How to complete this task:
Identify and pull out each line of the entries in which "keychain" occurs.

Dataset excerpts:
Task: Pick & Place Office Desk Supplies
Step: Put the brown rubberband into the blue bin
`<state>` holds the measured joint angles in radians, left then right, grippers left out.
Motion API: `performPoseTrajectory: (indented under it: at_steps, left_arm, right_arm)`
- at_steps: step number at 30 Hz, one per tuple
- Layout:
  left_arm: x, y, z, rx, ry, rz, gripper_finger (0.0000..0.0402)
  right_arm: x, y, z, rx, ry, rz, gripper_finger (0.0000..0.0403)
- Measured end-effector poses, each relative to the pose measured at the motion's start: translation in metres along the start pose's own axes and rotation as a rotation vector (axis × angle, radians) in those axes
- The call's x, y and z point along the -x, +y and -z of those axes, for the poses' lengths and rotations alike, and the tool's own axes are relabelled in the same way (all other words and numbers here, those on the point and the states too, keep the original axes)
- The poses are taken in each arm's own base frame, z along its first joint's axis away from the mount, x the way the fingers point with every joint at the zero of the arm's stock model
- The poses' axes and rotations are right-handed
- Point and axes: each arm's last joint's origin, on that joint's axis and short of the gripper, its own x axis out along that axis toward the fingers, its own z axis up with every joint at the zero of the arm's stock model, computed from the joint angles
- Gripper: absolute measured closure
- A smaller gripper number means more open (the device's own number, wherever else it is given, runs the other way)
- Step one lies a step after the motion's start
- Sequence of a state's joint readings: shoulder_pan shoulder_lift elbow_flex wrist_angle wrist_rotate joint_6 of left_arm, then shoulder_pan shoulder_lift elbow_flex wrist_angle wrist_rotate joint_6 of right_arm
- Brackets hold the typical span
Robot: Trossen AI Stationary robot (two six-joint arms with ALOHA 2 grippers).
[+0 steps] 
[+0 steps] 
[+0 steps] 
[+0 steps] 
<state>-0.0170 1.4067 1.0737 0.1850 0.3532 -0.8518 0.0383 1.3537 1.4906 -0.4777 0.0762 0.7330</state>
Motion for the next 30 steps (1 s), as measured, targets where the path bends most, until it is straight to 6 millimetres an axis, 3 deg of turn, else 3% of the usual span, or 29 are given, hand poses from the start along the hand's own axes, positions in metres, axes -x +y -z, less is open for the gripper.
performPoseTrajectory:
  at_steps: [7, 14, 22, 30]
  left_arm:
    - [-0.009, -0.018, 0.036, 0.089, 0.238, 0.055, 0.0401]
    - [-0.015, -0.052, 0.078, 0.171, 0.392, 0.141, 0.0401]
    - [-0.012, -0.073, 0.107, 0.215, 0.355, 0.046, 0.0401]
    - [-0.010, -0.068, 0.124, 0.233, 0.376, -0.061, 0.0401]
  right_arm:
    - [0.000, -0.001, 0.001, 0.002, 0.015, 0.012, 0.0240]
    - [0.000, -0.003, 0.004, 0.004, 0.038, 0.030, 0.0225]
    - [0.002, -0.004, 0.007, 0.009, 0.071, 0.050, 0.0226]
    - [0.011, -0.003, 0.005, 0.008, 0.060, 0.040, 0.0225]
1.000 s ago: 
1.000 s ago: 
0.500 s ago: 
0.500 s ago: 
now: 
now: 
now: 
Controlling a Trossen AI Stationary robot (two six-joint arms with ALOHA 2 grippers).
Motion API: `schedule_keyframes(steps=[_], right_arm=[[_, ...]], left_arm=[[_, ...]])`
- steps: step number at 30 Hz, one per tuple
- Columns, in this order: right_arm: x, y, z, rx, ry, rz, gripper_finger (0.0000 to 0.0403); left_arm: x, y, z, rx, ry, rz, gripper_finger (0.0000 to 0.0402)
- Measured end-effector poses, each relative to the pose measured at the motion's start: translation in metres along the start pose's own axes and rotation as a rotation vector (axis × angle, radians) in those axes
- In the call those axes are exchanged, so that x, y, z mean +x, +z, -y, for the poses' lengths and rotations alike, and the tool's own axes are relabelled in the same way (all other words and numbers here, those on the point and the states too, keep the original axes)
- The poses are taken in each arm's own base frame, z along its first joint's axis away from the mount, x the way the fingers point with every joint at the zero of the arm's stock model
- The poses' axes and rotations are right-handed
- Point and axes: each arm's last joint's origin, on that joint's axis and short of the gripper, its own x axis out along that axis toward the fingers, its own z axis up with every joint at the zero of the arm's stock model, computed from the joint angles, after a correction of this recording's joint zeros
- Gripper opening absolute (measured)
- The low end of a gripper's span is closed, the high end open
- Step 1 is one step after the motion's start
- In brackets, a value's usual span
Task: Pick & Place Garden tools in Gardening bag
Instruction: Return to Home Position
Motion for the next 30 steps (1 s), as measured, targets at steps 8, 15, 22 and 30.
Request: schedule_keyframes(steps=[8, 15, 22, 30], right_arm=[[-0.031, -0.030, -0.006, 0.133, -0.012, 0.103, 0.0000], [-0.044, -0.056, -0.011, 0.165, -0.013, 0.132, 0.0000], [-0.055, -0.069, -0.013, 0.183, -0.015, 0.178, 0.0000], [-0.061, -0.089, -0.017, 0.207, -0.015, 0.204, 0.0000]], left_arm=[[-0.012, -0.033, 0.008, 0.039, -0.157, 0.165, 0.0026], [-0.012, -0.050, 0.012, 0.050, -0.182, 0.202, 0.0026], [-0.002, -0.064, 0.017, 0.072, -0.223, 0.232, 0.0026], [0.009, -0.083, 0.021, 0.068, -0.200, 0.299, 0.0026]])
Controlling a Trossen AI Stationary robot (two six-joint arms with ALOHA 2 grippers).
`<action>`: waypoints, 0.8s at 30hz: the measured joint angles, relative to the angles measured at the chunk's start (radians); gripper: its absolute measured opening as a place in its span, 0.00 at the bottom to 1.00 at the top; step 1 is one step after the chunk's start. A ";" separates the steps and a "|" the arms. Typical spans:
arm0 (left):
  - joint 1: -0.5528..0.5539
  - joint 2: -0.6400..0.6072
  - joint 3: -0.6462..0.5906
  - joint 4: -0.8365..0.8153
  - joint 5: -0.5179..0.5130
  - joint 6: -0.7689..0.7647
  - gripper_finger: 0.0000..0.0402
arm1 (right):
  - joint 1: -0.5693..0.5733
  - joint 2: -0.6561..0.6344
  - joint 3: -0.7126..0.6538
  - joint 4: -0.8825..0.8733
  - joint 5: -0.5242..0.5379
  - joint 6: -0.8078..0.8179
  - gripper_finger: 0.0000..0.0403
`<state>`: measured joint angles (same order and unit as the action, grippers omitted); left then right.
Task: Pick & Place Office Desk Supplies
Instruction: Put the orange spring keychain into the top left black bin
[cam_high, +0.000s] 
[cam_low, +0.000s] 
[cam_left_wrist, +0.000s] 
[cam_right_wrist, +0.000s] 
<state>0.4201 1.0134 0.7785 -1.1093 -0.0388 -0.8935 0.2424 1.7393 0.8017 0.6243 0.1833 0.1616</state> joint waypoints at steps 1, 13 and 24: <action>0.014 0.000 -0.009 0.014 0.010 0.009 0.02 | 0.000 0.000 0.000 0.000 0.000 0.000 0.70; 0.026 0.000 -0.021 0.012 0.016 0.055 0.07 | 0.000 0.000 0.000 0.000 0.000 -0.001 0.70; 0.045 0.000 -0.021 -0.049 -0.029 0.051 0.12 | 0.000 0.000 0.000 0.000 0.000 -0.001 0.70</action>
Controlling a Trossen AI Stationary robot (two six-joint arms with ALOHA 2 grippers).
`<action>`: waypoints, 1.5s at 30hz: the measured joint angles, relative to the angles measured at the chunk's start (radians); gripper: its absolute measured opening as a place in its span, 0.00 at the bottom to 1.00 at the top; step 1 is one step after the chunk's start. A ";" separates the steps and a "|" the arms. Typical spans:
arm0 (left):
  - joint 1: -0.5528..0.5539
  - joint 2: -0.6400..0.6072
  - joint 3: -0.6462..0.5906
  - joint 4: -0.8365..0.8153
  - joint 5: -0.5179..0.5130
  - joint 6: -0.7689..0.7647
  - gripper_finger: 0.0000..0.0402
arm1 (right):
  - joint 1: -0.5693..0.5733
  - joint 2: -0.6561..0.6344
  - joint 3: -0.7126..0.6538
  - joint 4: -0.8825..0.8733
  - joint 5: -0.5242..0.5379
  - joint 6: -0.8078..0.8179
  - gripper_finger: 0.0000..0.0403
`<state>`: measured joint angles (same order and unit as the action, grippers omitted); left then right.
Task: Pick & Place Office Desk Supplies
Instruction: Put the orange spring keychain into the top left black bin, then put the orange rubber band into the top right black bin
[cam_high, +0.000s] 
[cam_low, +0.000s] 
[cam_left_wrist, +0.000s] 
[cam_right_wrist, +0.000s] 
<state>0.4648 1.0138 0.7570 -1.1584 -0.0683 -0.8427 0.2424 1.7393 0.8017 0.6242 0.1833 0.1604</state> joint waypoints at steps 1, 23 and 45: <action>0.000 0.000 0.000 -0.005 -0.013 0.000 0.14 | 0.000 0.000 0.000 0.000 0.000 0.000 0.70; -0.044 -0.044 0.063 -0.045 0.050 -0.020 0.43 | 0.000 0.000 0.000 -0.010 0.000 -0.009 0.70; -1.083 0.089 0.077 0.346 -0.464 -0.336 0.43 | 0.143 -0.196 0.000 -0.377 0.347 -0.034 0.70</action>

Reply:
Instruction: Put the orange spring keychain into the top left black bin
Instruction: Put the orange spring keychain into the top left black bin, then put the orange rubber band into the top right black bin

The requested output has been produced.